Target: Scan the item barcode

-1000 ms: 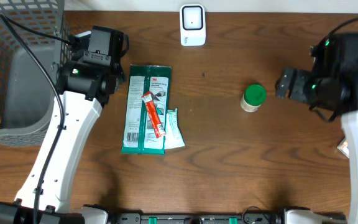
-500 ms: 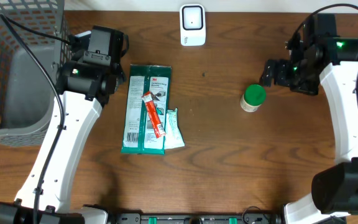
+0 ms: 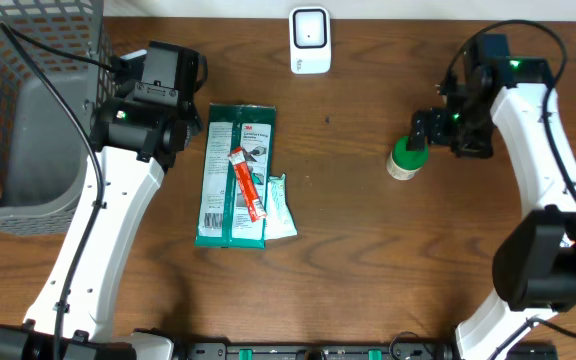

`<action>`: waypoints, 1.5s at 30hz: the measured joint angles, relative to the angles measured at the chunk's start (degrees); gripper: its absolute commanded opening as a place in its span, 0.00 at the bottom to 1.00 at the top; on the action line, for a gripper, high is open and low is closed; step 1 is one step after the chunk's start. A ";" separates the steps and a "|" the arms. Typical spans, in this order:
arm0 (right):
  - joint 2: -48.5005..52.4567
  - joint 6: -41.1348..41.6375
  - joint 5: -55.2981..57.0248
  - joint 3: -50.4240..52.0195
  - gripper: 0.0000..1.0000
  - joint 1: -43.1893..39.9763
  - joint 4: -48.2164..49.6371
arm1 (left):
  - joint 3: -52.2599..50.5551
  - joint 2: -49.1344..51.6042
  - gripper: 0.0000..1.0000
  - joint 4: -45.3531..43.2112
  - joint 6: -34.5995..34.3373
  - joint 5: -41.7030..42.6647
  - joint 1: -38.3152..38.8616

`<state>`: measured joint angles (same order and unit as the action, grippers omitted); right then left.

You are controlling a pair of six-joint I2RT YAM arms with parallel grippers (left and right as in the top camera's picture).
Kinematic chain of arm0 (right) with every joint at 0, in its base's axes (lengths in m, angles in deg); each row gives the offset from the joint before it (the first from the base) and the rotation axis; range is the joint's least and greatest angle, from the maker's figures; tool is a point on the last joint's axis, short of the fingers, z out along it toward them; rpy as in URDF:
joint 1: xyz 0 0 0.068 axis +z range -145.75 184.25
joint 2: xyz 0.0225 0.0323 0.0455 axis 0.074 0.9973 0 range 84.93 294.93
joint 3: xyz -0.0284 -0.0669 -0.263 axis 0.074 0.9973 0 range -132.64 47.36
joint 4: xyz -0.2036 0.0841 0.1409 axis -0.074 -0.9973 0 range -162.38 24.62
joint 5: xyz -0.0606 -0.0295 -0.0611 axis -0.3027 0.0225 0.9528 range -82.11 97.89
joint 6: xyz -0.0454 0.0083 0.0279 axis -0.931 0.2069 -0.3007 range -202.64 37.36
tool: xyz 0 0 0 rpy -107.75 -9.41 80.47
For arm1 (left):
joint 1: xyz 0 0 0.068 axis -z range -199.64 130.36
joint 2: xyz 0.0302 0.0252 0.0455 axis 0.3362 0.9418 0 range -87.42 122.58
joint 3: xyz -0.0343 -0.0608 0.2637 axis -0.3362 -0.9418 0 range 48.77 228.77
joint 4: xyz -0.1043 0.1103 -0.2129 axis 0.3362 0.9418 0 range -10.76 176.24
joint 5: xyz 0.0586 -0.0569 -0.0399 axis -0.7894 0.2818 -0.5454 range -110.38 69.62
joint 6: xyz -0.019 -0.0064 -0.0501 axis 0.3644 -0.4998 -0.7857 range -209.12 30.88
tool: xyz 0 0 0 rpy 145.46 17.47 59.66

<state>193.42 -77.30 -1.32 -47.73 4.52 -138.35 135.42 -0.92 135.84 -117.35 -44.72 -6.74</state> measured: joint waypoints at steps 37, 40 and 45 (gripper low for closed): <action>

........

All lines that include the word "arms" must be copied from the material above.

`<action>`: waypoints, 1.5s at 30hz: the measured joint angles, relative to the angles measured at the chunk's start (degrees); gripper: its absolute commanded opening as a place in its span, 0.00 at the bottom to 1.00 at the top; on the action line, for a gripper, high is open and low is closed; step 1 is one step after the chunk's start. A ";" separates the steps and a "|" the arms. Typical spans, in this order:
You are controlling a pair of six-joint I2RT YAM arms with parallel grippers (left and right as in the top camera's picture).

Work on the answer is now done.